**What to produce**
Would you please transcribe, exactly as written, the lines of the entries below starting at the one that holds "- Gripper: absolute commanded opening" and ending at the one that holds "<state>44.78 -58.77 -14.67", both included?

[[ Data for processing, beginning ]]

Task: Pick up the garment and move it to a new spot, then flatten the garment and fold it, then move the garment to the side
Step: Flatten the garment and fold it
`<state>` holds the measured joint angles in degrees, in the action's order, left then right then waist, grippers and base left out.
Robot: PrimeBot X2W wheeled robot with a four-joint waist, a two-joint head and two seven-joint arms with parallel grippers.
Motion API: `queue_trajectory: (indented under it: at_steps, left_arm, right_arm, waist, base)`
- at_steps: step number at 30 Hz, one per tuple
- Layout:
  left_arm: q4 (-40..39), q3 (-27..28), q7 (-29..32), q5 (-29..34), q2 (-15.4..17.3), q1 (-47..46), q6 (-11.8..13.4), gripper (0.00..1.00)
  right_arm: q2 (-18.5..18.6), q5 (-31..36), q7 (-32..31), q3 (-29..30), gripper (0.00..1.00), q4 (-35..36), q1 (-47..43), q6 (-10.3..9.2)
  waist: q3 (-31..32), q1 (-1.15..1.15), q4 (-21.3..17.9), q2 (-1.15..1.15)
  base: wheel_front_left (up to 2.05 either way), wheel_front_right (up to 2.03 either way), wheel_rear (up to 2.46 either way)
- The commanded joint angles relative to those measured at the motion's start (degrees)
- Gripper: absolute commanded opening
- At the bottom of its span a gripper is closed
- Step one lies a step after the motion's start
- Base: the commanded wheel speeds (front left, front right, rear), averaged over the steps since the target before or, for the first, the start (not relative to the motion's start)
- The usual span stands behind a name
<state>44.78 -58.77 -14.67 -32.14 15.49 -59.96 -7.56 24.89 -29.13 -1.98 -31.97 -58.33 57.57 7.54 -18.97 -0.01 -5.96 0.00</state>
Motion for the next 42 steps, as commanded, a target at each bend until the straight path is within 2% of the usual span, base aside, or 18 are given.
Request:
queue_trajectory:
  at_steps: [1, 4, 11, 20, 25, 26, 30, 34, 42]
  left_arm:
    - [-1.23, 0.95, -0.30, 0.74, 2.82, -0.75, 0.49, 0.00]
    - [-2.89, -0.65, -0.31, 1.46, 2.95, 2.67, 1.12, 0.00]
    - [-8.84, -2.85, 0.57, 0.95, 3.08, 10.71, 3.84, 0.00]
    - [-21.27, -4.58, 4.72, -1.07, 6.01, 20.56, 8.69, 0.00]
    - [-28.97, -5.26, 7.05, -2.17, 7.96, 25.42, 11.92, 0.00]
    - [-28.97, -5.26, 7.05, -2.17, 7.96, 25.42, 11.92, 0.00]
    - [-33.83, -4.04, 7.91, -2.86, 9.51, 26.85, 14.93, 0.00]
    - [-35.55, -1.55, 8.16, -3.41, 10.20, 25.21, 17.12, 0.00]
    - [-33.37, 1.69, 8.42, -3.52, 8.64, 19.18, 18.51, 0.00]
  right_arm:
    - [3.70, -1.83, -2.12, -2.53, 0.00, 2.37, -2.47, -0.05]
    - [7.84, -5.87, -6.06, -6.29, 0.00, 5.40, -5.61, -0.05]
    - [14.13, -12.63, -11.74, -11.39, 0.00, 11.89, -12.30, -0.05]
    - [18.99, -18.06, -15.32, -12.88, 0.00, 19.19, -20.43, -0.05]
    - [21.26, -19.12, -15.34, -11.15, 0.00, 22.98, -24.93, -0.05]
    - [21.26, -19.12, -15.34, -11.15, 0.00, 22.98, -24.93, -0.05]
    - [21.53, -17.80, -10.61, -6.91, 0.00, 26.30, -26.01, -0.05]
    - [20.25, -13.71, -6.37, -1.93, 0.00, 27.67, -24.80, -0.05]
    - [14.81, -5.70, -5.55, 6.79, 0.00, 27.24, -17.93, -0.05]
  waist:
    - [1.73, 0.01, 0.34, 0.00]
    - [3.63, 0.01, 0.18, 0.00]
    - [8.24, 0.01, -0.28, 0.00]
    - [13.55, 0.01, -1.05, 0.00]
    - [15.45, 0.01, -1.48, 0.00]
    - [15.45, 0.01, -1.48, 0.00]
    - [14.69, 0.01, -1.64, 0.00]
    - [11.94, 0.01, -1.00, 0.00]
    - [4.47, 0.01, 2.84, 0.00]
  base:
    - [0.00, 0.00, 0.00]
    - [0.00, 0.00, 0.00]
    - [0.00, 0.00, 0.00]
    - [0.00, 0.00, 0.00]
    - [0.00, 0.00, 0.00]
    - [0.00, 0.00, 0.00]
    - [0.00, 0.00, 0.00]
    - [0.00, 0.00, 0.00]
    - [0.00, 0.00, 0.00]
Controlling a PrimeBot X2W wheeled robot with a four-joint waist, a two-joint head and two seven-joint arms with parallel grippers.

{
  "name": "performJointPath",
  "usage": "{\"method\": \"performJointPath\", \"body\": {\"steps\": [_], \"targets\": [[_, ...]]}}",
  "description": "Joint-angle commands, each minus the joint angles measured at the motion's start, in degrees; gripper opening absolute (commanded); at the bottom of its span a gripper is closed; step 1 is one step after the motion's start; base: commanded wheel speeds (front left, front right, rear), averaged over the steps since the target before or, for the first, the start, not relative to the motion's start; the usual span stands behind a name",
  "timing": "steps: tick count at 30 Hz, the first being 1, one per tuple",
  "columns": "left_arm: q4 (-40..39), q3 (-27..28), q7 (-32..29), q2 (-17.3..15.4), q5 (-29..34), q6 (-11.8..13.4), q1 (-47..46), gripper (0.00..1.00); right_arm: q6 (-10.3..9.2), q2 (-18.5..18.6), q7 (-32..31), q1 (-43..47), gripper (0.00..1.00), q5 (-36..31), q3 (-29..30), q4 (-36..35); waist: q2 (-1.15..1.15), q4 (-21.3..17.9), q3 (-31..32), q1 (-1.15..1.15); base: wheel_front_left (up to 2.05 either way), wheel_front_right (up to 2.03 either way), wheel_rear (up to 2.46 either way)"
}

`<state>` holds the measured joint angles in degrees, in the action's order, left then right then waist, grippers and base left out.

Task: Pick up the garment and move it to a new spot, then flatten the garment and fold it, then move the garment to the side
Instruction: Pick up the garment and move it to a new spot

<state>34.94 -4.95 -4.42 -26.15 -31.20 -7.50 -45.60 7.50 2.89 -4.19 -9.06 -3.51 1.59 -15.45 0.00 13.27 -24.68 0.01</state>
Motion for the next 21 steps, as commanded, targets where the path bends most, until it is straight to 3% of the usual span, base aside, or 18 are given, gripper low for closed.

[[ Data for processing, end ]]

**Output below**
- Gripper: absolute commanded opening
- At the bottom of its span a gripper is closed
- Step one lies a step after the motion's start
- Base: the commanded wheel speeds (front left, front right, rear), averaged over the steps since the target before or, for the first, the start (not relative to the motion's start)
- The usual span stands behind a name
<state>44.78 -58.77 -14.67 -32.14 15.49 -59.96 -7.56 24.89 -29.13 -1.98 -31.97 -58.33 57.57 7.54 -18.97 -0.01 -5.96 0.00</state>

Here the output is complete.